**YOUR GOAL**
Quote every line from the top of the listing down to and including the line that contains "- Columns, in".

··· SOURCE DATA

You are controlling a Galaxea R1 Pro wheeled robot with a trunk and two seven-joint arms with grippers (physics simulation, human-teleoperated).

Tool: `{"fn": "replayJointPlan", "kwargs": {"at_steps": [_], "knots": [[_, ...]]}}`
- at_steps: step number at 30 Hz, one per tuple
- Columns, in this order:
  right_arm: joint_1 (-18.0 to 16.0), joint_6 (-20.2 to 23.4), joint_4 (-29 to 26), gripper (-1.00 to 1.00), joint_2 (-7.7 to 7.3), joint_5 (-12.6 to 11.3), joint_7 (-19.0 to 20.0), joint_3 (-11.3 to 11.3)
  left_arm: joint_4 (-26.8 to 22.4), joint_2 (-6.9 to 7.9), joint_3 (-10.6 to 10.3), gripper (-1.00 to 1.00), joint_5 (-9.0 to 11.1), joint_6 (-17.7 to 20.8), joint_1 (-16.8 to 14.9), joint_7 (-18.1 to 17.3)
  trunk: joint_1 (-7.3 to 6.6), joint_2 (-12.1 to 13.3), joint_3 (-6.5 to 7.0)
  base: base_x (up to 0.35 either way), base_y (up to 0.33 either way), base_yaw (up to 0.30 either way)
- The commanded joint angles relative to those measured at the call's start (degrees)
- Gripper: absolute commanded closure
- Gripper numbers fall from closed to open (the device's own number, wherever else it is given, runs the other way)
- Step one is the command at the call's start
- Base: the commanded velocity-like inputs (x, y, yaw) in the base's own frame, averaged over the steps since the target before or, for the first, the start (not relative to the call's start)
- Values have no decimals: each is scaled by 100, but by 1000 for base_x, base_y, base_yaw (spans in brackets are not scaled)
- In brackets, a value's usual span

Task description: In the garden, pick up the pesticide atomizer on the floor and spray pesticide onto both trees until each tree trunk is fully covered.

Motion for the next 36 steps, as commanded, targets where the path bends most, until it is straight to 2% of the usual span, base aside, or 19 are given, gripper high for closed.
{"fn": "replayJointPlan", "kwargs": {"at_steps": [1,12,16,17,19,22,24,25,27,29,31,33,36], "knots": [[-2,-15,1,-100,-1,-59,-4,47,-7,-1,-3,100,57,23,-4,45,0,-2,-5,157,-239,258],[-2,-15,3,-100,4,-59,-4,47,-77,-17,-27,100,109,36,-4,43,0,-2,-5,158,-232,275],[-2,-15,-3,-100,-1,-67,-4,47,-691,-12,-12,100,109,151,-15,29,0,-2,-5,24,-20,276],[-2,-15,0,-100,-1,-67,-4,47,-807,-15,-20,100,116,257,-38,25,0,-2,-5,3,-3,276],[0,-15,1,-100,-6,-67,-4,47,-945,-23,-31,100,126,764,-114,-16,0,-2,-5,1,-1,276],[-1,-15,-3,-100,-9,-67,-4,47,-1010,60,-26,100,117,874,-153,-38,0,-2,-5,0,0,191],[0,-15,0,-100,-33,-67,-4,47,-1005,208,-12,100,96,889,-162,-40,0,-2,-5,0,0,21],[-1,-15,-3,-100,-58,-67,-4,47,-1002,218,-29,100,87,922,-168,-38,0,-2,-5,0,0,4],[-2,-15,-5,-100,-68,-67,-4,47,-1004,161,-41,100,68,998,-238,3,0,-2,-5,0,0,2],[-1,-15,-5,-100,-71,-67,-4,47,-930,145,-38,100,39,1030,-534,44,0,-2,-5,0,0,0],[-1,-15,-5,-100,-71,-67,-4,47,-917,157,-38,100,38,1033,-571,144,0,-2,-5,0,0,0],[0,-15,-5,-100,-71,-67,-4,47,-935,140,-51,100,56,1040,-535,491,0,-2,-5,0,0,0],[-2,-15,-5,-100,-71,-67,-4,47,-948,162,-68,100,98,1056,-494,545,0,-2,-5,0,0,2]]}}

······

**RESPONSE FOR THIS EXERCISE**
You are controlling a Galaxea R1 Pro wheeled robot with a trunk and two seven-joint arms with grippers (physics simulation, human-teleoperated).

Tool: `{"fn": "replayJointPlan", "kwargs": {"at_steps": [_], "knots": [[_, ...]]}}`
- at_steps: step number at 30 Hz, one per tuple
- Columns, in this order:

This exercise has nothing more to it.